- [INFORMATION PROVIDED]
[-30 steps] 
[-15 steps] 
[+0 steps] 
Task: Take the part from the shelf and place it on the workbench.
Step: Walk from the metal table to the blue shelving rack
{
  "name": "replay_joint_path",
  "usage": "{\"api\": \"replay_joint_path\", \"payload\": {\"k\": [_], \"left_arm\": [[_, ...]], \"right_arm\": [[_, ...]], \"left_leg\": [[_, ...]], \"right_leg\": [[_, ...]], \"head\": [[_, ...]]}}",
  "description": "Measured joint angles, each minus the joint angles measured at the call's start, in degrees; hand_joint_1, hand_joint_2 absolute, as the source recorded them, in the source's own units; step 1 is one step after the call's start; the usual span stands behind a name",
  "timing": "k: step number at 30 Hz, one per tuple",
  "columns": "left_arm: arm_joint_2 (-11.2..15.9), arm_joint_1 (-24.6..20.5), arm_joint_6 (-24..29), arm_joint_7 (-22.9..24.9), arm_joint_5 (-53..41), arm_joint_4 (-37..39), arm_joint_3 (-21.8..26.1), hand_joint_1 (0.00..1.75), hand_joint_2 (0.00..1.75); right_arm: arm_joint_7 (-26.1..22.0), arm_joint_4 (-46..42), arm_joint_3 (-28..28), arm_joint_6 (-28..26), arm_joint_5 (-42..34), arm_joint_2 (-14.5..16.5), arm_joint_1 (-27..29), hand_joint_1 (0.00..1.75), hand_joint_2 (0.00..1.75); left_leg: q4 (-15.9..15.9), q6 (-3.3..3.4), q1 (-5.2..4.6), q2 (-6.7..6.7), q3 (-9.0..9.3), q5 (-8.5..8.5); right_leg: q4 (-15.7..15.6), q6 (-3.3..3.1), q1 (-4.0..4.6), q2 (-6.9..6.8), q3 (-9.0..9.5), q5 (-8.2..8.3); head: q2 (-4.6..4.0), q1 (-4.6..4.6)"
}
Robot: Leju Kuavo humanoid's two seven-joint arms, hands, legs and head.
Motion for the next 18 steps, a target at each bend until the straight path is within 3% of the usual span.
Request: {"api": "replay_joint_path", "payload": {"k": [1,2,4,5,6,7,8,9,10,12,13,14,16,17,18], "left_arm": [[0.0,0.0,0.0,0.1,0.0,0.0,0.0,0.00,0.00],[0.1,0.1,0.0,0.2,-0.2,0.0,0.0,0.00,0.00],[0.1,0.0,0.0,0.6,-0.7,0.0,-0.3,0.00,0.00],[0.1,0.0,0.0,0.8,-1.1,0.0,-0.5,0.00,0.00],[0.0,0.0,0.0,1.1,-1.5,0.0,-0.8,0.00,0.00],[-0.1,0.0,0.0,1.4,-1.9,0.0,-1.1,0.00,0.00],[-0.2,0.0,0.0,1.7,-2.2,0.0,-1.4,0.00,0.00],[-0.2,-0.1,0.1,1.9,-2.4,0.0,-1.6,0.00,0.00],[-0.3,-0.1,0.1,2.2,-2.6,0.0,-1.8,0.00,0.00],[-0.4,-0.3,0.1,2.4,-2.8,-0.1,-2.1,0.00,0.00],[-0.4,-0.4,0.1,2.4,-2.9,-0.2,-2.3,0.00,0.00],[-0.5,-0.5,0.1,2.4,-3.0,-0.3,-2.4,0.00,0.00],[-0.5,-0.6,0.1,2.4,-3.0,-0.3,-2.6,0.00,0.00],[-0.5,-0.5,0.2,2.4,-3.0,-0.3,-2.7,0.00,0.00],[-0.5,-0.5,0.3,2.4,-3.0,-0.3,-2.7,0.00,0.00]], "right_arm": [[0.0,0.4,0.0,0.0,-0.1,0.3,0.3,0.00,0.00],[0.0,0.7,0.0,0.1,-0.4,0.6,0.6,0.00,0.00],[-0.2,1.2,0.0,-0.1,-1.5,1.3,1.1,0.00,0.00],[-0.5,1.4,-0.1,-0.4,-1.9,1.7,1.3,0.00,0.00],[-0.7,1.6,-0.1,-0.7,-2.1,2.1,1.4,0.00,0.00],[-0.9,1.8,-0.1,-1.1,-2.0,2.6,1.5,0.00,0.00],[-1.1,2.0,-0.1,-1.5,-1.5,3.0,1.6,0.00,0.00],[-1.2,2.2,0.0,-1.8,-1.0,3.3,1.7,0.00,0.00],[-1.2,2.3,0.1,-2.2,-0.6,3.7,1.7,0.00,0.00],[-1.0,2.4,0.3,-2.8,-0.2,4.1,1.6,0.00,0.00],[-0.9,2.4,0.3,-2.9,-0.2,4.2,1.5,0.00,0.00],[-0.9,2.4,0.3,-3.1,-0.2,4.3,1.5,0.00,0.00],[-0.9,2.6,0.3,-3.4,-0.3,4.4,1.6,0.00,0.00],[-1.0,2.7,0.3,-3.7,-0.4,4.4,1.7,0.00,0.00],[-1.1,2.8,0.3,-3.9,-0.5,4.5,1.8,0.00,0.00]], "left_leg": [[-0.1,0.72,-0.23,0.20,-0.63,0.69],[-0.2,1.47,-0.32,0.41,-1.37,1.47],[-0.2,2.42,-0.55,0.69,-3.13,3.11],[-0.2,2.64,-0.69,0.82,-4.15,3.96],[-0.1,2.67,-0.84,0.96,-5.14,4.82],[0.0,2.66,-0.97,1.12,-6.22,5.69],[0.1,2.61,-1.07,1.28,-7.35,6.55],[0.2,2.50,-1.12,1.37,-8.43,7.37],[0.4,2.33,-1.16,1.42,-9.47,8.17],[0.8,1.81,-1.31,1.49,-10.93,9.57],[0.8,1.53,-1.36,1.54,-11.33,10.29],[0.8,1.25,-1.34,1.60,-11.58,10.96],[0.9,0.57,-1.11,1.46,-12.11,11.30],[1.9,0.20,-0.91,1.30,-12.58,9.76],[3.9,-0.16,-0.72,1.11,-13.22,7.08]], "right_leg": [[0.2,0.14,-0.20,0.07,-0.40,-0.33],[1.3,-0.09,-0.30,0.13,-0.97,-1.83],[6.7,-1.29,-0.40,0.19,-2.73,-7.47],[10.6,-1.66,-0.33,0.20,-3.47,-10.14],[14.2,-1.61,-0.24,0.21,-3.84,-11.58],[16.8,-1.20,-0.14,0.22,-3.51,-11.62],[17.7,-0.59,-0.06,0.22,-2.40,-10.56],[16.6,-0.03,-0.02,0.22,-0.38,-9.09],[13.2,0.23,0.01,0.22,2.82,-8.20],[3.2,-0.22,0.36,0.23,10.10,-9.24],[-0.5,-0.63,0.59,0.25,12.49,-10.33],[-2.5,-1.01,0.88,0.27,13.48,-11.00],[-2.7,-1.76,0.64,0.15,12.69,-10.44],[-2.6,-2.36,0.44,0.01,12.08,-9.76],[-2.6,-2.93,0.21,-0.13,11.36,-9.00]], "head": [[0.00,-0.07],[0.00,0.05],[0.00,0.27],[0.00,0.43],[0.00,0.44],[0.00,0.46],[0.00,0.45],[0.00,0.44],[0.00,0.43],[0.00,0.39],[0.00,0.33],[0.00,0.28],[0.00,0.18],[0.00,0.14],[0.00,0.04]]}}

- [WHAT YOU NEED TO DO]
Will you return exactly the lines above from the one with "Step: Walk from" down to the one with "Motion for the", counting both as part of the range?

- [OUTPUT]
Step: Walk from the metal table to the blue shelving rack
{
  "name": "replay_joint_path",
  "usage": "{\"api\": \"replay_joint_path\", \"payload\": {\"k\": [_], \"left_arm\": [[_, ...]], \"right_arm\": [[_, ...]], \"left_leg\": [[_, ...]], \"right_leg\": [[_, ...]], \"head\": [[_, ...]]}}",
  "description": "Measured joint angles, each minus the joint angles measured at the call's start, in degrees; hand_joint_1, hand_joint_2 absolute, as the source recorded them, in the source's own units; step 1 is one step after the call's start; the usual span stands behind a name",
  "timing": "k: step number at 30 Hz, one per tuple",
  "columns": "left_arm: arm_joint_2 (-11.2..15.9), arm_joint_1 (-24.6..20.5), arm_joint_6 (-24..29), arm_joint_7 (-22.9..24.9), arm_joint_5 (-53..41), arm_joint_4 (-37..39), arm_joint_3 (-21.8..26.1), hand_joint_1 (0.00..1.75), hand_joint_2 (0.00..1.75); right_arm: arm_joint_7 (-26.1..22.0), arm_joint_4 (-46..42), arm_joint_3 (-28..28), arm_joint_6 (-28..26), arm_joint_5 (-42..34), arm_joint_2 (-14.5..16.5), arm_joint_1 (-27..29), hand_joint_1 (0.00..1.75), hand_joint_2 (0.00..1.75); left_leg: q4 (-15.9..15.9), q6 (-3.3..3.4), q1 (-5.2..4.6), q2 (-6.7..6.7), q3 (-9.0..9.3), q5 (-8.5..8.5); right_leg: q4 (-15.7..15.6), q6 (-3.3..3.1), q1 (-4.0..4.6), q2 (-6.9..6.8), q3 (-9.0..9.5), q5 (-8.2..8.3); head: q2 (-4.6..4.0), q1 (-4.6..4.6)"
}
Robot: Leju Kuavo humanoid's two seven-joint arms, hands, legs and head.
Motion for the next 18 steps, a target at each bend until the straight path is within 3% of the usual span.

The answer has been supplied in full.